INSTRUCTIONS FOR THE TASK> Could the listing below be reproduced exactly, minus its pictures?

DATA SECTION START

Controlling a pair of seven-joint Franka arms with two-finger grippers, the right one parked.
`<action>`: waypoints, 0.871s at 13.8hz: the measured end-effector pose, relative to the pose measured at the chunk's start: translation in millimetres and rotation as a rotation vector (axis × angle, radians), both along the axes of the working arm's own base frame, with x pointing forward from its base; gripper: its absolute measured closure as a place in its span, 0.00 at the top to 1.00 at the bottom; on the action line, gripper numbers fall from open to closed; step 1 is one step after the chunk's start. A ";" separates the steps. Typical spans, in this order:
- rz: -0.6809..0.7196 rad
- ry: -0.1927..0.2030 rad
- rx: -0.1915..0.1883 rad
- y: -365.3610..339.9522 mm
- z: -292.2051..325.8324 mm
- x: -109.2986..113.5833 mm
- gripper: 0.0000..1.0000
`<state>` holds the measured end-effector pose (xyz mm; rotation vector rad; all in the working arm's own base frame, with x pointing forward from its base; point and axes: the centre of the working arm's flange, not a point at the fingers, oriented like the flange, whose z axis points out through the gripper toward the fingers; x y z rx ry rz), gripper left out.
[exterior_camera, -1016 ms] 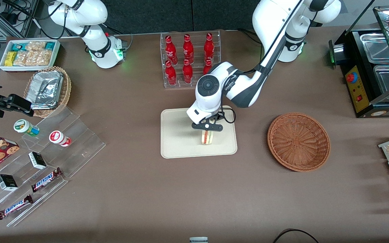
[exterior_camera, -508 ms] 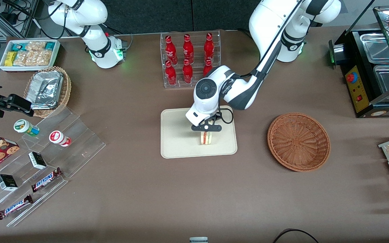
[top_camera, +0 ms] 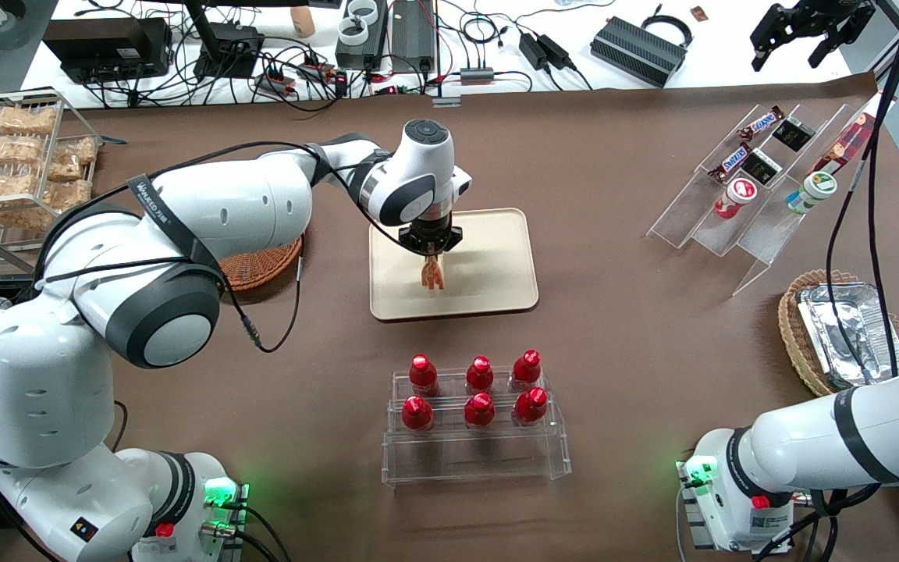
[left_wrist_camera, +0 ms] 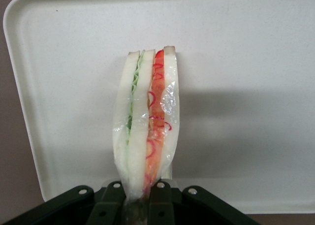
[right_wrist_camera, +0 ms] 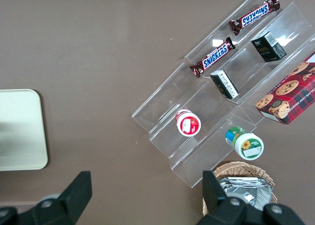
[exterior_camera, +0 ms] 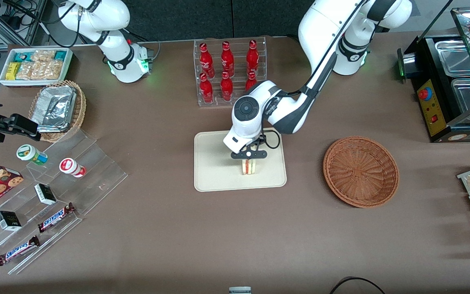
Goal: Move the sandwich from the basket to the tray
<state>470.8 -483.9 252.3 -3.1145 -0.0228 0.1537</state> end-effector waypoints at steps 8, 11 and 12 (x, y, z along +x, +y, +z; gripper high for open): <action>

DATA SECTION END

SOLUTION FOR THIS EXERCISE>
Controlling a pair of seven-joint Franka arms with two-finger grippers, the right one parked.
`<action>`: waypoints, 0.871s at 13.8hz: the measured end-effector pose, relative to the pose measured at the chunk's start: translation in millimetres and rotation as a rotation vector (axis × angle, radians), both along the axes of the working arm's own base frame, with x pointing forward from its base; gripper: its absolute measured closure as a place in its span, 0.00 at the top to 1.00 at the bottom; on the action line, gripper numbers fall from open to closed; step 1 is one step after the chunk's start. A ";" separates the steps. Typical spans, in this order:
- rz: -0.6809..0.7196 rad
- ry: -0.1927..0.2030 rad
- rx: -0.1915..0.1883 rad
- y: -365.3610..339.9522 mm
- z: -292.2051..325.8324 mm
- x: -109.2986..113.5833 mm
- gripper: 0.0000..1.0000
`<state>` holds the measured end-effector pose (xyz mm; rotation vector rad; all in the working arm's own base frame, with x pointing forward from its base; point and axes: the centre of the working arm's flange, not a point at the fingers, oriented like the flange, whose z axis points out through the gripper toward the fingers; x y z rx ry rz), gripper left out.
[exterior_camera, -1016 ms] 
[exterior_camera, -508 ms] 
[top_camera, +0 ms] 
[left_wrist_camera, +0 ms] 
[right_wrist_camera, +0 ms] 
[exterior_camera, +0 ms] 
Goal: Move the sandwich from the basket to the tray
<state>470.8 -483.9 252.3 -3.1145 -0.0228 0.1537</state> end-effector waypoints at steps 8, 11 and 12 (x, y, z along +x, +y, +z; gripper high for open): <action>

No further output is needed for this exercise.